A classic riddle that many up in arms over.

Suppose you’re on a game show, and you’re given the choice of three doors. Behind one door is a car, the others, goats. You pick a door, say #1, and the host, who knows what’s behind the doors, opens another door, say #3, which has a goat. He says to you: ‘Do you want to pick door #2?’ Is it to your advantage to switch your choice of doors?

[quote]Bujo wrote:
A classic riddle that many up in arms over.

Suppose you’re on a game show, and you’re given the choice of three doors. Behind one door is a car, the others, goats. You pick a door, say #1, and the host, who knows what’s behind the doors, opens another door, say #3, which has a goat. He says to you: ‘Do you want to pick door #2?’ Is it to your advantage to switch your choice of doors?[/quote]

Your odds are 2/3 if you switch because if you don’t you have a 1/3 chance of winning.

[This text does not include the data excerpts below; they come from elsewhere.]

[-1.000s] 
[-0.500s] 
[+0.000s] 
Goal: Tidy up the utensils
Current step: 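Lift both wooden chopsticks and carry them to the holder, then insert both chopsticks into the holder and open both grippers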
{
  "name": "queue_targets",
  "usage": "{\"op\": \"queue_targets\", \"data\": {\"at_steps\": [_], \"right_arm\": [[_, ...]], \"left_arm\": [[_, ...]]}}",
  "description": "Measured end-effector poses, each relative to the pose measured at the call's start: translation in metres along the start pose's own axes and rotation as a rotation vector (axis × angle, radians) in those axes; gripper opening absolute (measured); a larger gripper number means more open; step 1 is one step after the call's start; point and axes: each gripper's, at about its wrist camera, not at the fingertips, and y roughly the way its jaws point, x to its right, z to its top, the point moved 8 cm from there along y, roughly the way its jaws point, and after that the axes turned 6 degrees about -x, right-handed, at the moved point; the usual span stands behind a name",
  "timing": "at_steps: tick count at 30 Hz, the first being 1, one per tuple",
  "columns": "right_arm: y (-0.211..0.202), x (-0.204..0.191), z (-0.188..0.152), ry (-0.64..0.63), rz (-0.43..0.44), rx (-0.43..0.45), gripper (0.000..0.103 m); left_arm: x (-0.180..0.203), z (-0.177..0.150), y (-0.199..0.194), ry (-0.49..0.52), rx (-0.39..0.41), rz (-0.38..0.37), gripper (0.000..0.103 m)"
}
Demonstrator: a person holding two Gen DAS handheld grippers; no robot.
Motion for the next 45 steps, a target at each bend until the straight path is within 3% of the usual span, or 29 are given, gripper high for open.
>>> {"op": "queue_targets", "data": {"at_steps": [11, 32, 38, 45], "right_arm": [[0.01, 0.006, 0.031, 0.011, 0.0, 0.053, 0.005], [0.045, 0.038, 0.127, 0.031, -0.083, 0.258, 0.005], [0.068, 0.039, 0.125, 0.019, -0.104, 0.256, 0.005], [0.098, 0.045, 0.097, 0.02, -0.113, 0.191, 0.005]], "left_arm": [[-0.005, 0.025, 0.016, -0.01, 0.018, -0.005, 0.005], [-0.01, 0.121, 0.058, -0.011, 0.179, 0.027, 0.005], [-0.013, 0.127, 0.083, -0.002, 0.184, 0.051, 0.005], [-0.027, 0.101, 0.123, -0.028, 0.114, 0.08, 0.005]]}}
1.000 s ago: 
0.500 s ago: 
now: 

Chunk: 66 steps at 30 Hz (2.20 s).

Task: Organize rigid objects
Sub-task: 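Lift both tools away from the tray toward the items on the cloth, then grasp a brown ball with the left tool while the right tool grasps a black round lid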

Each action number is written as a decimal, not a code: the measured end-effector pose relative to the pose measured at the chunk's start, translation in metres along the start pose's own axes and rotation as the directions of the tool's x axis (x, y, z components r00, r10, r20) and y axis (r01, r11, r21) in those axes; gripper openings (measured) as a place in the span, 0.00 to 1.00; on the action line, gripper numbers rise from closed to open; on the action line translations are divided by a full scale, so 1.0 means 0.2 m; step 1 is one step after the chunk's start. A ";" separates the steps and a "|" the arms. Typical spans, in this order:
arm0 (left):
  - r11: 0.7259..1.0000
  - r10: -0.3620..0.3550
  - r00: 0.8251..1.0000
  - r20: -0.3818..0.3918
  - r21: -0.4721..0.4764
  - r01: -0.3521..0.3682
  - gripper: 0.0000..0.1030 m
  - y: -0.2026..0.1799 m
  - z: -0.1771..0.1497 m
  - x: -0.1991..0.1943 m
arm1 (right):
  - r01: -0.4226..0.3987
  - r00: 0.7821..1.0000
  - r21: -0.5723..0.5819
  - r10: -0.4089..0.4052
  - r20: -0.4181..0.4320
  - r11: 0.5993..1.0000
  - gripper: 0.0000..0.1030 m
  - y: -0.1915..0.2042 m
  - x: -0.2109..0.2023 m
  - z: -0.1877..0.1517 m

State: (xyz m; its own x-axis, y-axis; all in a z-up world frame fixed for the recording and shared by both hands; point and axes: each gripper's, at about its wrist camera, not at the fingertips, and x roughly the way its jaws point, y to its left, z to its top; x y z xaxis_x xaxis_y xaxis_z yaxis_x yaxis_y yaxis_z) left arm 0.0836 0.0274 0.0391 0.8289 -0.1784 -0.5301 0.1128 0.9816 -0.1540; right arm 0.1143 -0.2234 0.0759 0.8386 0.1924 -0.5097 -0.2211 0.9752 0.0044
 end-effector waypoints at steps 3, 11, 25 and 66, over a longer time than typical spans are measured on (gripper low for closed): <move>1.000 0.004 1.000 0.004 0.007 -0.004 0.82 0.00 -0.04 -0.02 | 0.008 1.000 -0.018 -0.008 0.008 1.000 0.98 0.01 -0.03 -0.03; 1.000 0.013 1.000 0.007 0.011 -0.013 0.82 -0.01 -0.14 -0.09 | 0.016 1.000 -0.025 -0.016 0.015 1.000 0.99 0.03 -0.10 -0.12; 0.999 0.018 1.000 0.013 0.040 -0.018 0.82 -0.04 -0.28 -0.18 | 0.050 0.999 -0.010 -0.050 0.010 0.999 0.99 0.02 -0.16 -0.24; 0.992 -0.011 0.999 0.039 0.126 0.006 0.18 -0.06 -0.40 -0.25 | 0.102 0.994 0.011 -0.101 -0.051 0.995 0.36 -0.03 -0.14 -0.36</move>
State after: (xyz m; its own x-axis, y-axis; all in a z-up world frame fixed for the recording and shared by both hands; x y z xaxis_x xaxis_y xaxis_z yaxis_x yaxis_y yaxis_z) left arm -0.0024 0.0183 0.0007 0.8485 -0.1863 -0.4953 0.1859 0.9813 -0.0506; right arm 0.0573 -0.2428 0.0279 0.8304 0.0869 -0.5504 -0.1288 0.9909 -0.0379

Of course, this problem introduces psychology of the host. Does he say it in a way to make you want to switch? Does he want to see you win or lose? Does he speak in a suggestive tone?

[quote]Chewie wrote:
Bujo wrote:
I want to have safe sex with three women, any of whom may be carrying an STD (I like the classy dames). However, I only have two condoms

How do I fuck each one while ensuring that no STD is passed from one woman to another or to myself for that matter?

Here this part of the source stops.